# J.C. Higgins



## SimpleMan (Jul 21, 2009)

I've had no luck trying to date this on my own.  Looks like the basic model sold in 48' but the sprocket and forks are different than the pictures I have of a 48'. Seat clamp looks like the war time models in the pictures I've seen. Just curious what you guys think. Kick stand has PAT.APL. stamped on it. Drop out has no provisions for a drop stand. It's almost like a bunch of left over stuff put together. The few places I've checked paint looks original.

Thanks for any input.


----------



## SimpleMan (Jul 21, 2009)




----------



## RMS37 (Jul 21, 2009)

Your bike is one of the J.C. Higgins that was built for Sears by Westfield Manufacturing rather than the more common Murray version. You should be able to date the bike accurately by comparing the serial number stamped on the bottom bracket with the Westfield serial number list.


----------



## Schwinndemonium (Dec 30, 2009)

*YES!!!,a match!!*

You have the exact same bike that I have, only mine still has all of it's sheet metal yet. I been trying since I got this bike in 2005 to positively identify what year mine was built, also. I believe, but I don't know for sure that these bikes were built before WWII as Elgin bikes, left to sit around until after the war, then they  re badged them as JC Higgins after the war, when Sears finally decided to sell these leftover bikes from prewar times.
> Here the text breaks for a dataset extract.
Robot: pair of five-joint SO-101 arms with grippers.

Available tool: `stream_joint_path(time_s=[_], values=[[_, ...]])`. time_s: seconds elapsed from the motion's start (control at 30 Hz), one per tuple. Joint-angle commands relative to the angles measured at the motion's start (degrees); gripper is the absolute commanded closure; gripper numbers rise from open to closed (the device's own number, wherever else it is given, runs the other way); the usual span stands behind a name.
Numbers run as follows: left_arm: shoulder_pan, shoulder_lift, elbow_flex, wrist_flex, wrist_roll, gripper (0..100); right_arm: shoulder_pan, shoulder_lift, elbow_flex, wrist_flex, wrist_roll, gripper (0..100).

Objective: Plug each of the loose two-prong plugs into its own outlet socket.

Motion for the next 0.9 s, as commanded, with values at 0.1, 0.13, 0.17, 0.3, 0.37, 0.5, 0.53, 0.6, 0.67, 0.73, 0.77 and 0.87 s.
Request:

The only thing that I see that is different in between my bike and yours is that the front forks are different,but it looks like in the case of both these bikes, they are the correct original forks, as the patina on the forks matches that of the rest of these bikes, as well as that of the the paint.

Heres some pics of mine.

Jim.


----------



## Schwinndemonium (Dec 30, 2009)

*Oops!!*

I just got done researching my JC Higgins bike serial # after the gentleman,RMS37 said that this style of bike was manufactured by Westfield Manufacturing, which also built Columbia bicycles. They built the same bikes with JC Higgins badges for Sears. So I found the Columbia/Westfield Manufacturing history site, and they had the serial numbers deciphered there. According to my serial number on my bike,L164687, if I interpret what the tables said, the bike was built in 1947,an early postwar bike. This makes sense, because the rear wheel axle dropouts do not have chain tensioner bolts, as the prewar bikes do. The flat fenderbraces are of the prewar style, though. The overall styling of the bike, though, does strongly suggest that it is a prewar bike, which it is not.

Jim.


----------



## Adamtinkerer (Dec 30, 2009)

Looks like my Elgin, the maroon & tan paint date it to 40-42. They must have found a stash of old fender braces and were using them up!


----------



## all riders (Jan 2, 2010)

I have one just like the one with all the sheet metal. It is badged as a CYCLONE it is absolutely a columbia/westfield bike as are these others. there will be a letter at the beginning of your serial# and that is the date letter. Mine is an "L" putting it at '47 so count back or forward from there.(K=46 m=48) . The tank is the biggest clue--straight up columbia(superb was there model for this same bike).


----------



## Schwinndemonium (Jan 3, 2010)

*1947!*

So, all riders, it looks like we both have bikes that were built in the same year,1947, as the first place letter in my bike's serial number is also an "L". Mine, like I said, is badged as a J.C. Higgins, though. Boy:eek:, Westfield/Columbia must have built bikes for a lot of different businesses, back then, with all the different badging you find on this style of bike from back then. You learn something new every day, in this hobby, and I've been involved with it for over forty years, now!!

Jim.


----------



## Strings-n-Spokes (Jan 3, 2010)

I have two Westfeild badged bikes that are very similar.


----------



## cyclebuster (Feb 2, 2013)

So thats what mine is, a 1947 Westfield. very cool!!


----------



## Two Wheeler (Apr 3, 2018)

Strings-n-Spokes said:


> I have two Westfeild badged bikes that are very similar.
> 
> View attachment 500408
> 
> View attachment 500409



Add in a 1947 Sterling!


----------